Photovoltaic power station in Tibet, China

The Shigatse Photovoltaic Power Plant (日喀则太阳能光伏电站 (rìkāzé tàiyángnéng guāngfú diànzhàn)) is a solar power plant located 3 km northwest of Shigatse, the second largest city in Tibet, China. It was connected to the grid in July 2011.

== Description ==

The plant sits in the industrial photovoltaic area of Shigatse about 3 km northwest of the city in the Xigaze Prefecture, at an altitude of 3895 meters. According to Suntech CEO, "with intense sunlight and cool temperatures, Tibet is extremely well-suited for the utilisation of advanced photovoltaic technology". Tibet has abundant solar energy with more than 3,000 hours of sunshine annually.

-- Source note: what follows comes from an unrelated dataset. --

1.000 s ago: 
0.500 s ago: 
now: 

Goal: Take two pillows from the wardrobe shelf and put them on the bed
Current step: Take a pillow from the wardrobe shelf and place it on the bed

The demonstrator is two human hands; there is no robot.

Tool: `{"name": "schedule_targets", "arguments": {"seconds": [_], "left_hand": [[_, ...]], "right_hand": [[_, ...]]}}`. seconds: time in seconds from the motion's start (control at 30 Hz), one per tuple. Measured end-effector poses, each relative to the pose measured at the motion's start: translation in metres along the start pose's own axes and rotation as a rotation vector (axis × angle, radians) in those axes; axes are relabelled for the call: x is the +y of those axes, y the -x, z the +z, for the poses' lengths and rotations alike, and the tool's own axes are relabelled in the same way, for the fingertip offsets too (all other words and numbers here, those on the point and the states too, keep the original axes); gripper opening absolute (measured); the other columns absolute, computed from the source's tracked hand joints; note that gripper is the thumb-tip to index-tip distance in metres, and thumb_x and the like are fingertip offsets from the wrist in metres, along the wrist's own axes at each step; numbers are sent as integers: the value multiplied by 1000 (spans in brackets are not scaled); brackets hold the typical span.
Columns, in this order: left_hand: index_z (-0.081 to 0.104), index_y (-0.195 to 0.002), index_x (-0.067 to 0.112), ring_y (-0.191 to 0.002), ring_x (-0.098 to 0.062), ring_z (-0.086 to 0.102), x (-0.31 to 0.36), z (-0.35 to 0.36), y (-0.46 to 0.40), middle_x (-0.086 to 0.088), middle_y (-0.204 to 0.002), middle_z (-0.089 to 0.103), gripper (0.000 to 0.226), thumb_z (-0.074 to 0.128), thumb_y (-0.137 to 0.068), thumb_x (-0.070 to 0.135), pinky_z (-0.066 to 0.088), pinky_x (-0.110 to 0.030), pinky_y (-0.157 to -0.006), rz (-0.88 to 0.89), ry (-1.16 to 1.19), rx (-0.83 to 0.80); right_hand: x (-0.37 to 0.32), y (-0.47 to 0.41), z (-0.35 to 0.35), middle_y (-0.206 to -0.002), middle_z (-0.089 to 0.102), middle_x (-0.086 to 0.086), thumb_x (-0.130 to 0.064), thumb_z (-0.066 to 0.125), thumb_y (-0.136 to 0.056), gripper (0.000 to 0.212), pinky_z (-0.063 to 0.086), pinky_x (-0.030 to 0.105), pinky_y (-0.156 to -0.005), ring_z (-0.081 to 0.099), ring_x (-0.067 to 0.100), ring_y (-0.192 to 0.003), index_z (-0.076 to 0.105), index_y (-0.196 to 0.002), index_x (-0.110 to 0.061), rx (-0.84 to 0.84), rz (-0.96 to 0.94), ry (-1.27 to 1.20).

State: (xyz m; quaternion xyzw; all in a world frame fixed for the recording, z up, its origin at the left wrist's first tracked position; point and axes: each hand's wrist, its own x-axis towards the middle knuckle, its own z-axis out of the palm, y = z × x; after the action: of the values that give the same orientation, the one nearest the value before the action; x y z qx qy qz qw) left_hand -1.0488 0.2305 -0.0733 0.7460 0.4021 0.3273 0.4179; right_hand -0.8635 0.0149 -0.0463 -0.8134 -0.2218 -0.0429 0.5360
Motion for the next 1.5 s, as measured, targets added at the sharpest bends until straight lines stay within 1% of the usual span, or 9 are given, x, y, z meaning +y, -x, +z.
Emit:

Construction was undertaken by the Linuo Power Group, a provider of solar photovoltaic panels with headquarters in the Shandong province; the province has provided funding under the assistance program "Tibet2". The solar projects are intended to ease local power shortages. Panels are mounted on screw piles driven into the soil to a depth of 1.5 m, thus avoiding the use of concrete slabs.

The plant covers 30 hectares, and was connected to the grid in July 2011. It is expected to produce up to 20 million kWh per year.

In 2012, two other power projects were under construction in the industrial photovoltaic area of Shigatse, one by LDK Solar (60 MW), the other by Chaorisolar (10 MW).